Huff’s daily routine has been fairly consistent ever since he got into this business after graduating from Iowa State University in 1998 with an Exercise & Sports Science degree. He began his professional career with the amusingly named Macon Whoopee of the Central Hockey League, where he spent a season before becoming Head Athletic Trainer for the Des Moines Buccaneers of the USHL. After six seasons in Des Moines, he moved to the ECHL, taking over the Head Trainer position with the Augusta Lynx. It was a town more known for its golf than its hockey since Augusta National Golf Club hosts the Masters every April.
“To be in the town all year round, it’s just a sleepy southern town,” Huff says, “but that week it just goes crazy.”
Huff’s time in Augusta was also his first experience with the Ducks organization, as Anaheim always had a handful of its prospects assigned to the Lynx. “I’ve been at three levels with this organization,” Huff says, “which is kind of cool.”
Indeed, his relationship with the Ducks in Augusta ultimately earned him a position with the Iowa Chops, which was Anaheim’s AHL affiliate in 2008-09, and allowed Huff to return to his home state. But as the Ducks’ AHL affiliation moved, so did Huff, from Des Moines to Syracuse, NY (2010-12) and finally to Norfolk, Virginia (2012-13).
|“The best part of this is, watching guys progress – from being devastated that they can’t play all the way through coming back, scoring a goal, getting a point, playing their role. Helping them do that to the best of their ability is so rewarding.”|
When the Head Athletic Trainer position opened up in Anaheim, Huff was brought on board, having already established a comfort level working with so many members of the organization from the players to the front office.
“It’s the same job, you just happen to do it in different cities,” says Huff who has two daughters, Macy and Marin, with wife Lisa. “Having an understanding family is a huge part of the deal, having that kind of support. It can be tough on the kids, but they’re resilient, and they’ve had some great life experiences that they wouldn’t have had otherwise.”
For Huff himself, the best career experiences are helping players work their way back through injuries with the help of “a great group of people who work together” on the Ducks staff.
“The best part of this is, watching guys progress – from being devastated that they can’t play all the way through coming back, scoring a goal, getting a point, playing their role. Helping them do that to the best of their ability is so rewarding,” Huff says.

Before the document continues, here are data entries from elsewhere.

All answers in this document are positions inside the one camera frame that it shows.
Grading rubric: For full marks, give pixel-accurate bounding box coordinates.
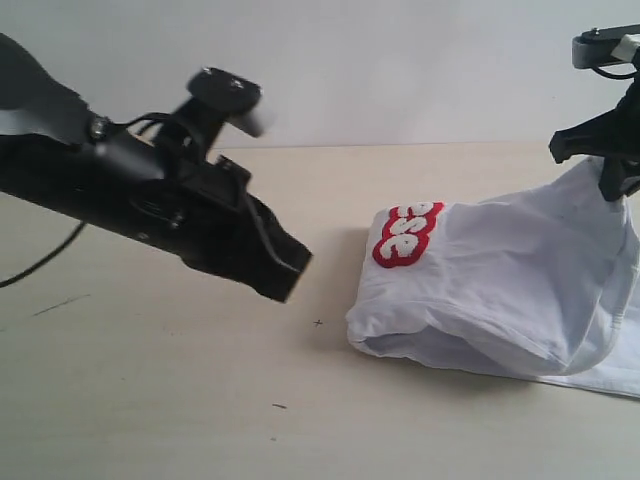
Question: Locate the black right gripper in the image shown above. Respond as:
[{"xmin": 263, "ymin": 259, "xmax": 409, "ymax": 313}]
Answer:
[{"xmin": 548, "ymin": 89, "xmax": 640, "ymax": 201}]

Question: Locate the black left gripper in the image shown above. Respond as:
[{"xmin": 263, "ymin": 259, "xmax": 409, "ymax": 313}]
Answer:
[{"xmin": 1, "ymin": 132, "xmax": 312, "ymax": 303}]

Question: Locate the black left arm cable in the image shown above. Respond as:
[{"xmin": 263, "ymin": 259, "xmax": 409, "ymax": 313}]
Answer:
[{"xmin": 0, "ymin": 219, "xmax": 86, "ymax": 289}]

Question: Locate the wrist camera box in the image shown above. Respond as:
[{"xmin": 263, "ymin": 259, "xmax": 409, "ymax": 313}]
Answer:
[
  {"xmin": 154, "ymin": 67, "xmax": 272, "ymax": 162},
  {"xmin": 571, "ymin": 24, "xmax": 639, "ymax": 80}
]

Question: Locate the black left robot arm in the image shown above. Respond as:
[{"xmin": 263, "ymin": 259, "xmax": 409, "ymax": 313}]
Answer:
[{"xmin": 1, "ymin": 37, "xmax": 312, "ymax": 303}]

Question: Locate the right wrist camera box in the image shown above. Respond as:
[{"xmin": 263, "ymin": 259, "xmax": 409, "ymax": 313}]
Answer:
[{"xmin": 571, "ymin": 24, "xmax": 639, "ymax": 80}]

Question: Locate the white t-shirt red lettering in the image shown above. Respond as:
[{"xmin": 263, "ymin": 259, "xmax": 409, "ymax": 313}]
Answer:
[{"xmin": 346, "ymin": 157, "xmax": 639, "ymax": 398}]

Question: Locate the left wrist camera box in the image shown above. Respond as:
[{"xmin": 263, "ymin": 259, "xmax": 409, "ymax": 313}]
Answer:
[{"xmin": 154, "ymin": 67, "xmax": 272, "ymax": 162}]

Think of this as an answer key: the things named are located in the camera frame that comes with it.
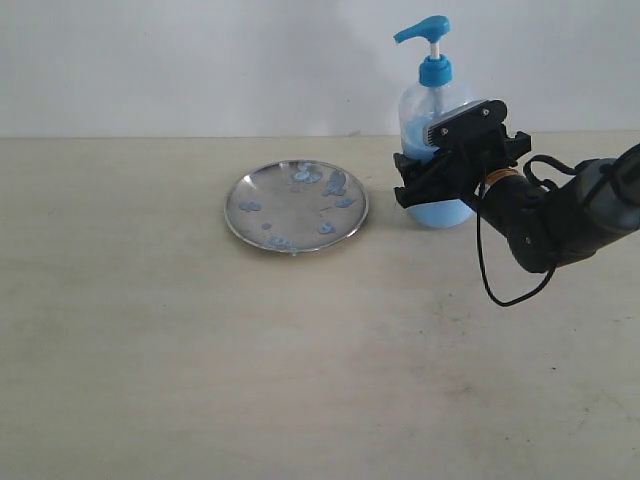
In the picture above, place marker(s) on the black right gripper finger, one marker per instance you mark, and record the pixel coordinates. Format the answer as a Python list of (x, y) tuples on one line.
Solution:
[(413, 170), (424, 189)]

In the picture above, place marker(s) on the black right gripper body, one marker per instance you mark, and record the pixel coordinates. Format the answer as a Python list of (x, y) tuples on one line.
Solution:
[(461, 165)]

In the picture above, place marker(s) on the blue soap pump bottle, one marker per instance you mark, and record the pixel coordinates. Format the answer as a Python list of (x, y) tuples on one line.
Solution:
[(435, 93)]

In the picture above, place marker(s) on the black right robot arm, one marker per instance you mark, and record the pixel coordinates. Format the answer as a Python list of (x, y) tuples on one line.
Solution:
[(545, 225)]

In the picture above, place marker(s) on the round steel plate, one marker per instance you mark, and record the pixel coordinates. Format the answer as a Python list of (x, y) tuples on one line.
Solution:
[(296, 206)]

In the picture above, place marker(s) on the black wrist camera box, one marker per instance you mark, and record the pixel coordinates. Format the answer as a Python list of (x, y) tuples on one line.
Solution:
[(465, 123)]

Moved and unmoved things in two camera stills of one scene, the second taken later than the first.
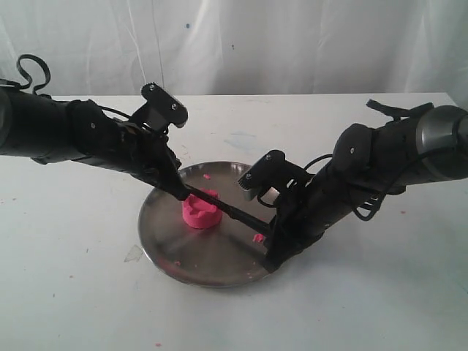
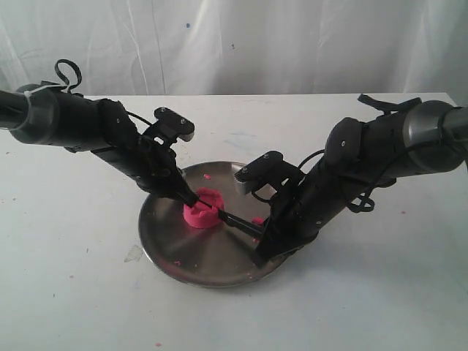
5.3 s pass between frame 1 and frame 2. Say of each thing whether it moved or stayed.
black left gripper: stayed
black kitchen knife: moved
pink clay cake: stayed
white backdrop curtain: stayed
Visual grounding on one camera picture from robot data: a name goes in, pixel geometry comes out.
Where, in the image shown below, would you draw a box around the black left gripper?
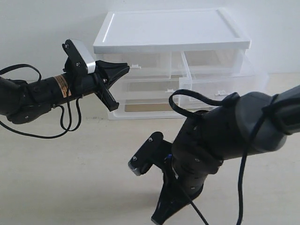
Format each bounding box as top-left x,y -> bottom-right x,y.
62,60 -> 129,111

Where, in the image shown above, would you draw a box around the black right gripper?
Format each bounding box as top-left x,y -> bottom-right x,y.
151,140 -> 209,224

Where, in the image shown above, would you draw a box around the keys with blue fob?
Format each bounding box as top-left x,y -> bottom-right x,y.
164,154 -> 173,164

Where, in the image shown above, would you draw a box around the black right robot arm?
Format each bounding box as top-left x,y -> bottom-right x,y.
151,87 -> 300,225

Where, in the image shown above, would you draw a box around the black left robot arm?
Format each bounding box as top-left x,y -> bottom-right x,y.
0,60 -> 129,124

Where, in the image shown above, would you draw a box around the clear wide middle drawer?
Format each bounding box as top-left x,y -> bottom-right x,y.
110,76 -> 180,100

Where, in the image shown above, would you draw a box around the white plastic drawer cabinet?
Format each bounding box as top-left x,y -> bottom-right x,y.
93,7 -> 252,121

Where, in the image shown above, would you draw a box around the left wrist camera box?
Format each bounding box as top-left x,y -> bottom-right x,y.
62,39 -> 96,76

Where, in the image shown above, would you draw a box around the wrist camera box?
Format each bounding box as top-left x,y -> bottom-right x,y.
128,131 -> 164,176
62,39 -> 96,76

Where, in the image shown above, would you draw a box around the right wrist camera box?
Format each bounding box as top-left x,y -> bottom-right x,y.
128,131 -> 164,176

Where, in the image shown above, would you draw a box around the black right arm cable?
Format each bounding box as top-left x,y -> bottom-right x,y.
168,89 -> 282,225

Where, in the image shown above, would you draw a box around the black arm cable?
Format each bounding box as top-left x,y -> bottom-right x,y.
168,89 -> 282,225
0,63 -> 83,139

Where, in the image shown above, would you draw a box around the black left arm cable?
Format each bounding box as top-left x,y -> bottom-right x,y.
0,63 -> 83,139

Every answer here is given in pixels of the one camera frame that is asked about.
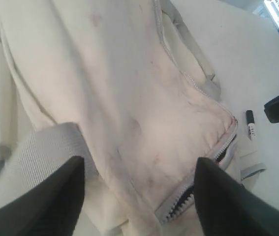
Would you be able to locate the white fabric backpack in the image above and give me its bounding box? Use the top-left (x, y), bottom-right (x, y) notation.
top-left (0, 0), bottom-right (265, 236)

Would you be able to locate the white black marker pen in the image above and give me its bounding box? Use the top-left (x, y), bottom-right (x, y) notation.
top-left (246, 110), bottom-right (256, 141)

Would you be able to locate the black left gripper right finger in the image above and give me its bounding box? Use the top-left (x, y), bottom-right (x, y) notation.
top-left (194, 158), bottom-right (279, 236)

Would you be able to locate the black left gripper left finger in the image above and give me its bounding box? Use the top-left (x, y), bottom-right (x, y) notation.
top-left (0, 156), bottom-right (85, 236)

A recent example can be found in the recovery of Ducks center Nate Thompson, who was out six months following shoulder surgery and worked diligently with Huff and others to return to the lineup earlier this month.
“That right there is the main reason you get into this, going all the way back to picking a major and taking classes,” Huff says. “That’s when you envision helping someone get back to performing at the best of their abilities, helping them do their job the way they did before – or even better if you can.
“It’s hard to hide a smile when you get to see a guy who is obviously happy, when he’s smiling because he’s taking warmups for the first time in six months. It’s the reason why any athletic trainer gets into the business.”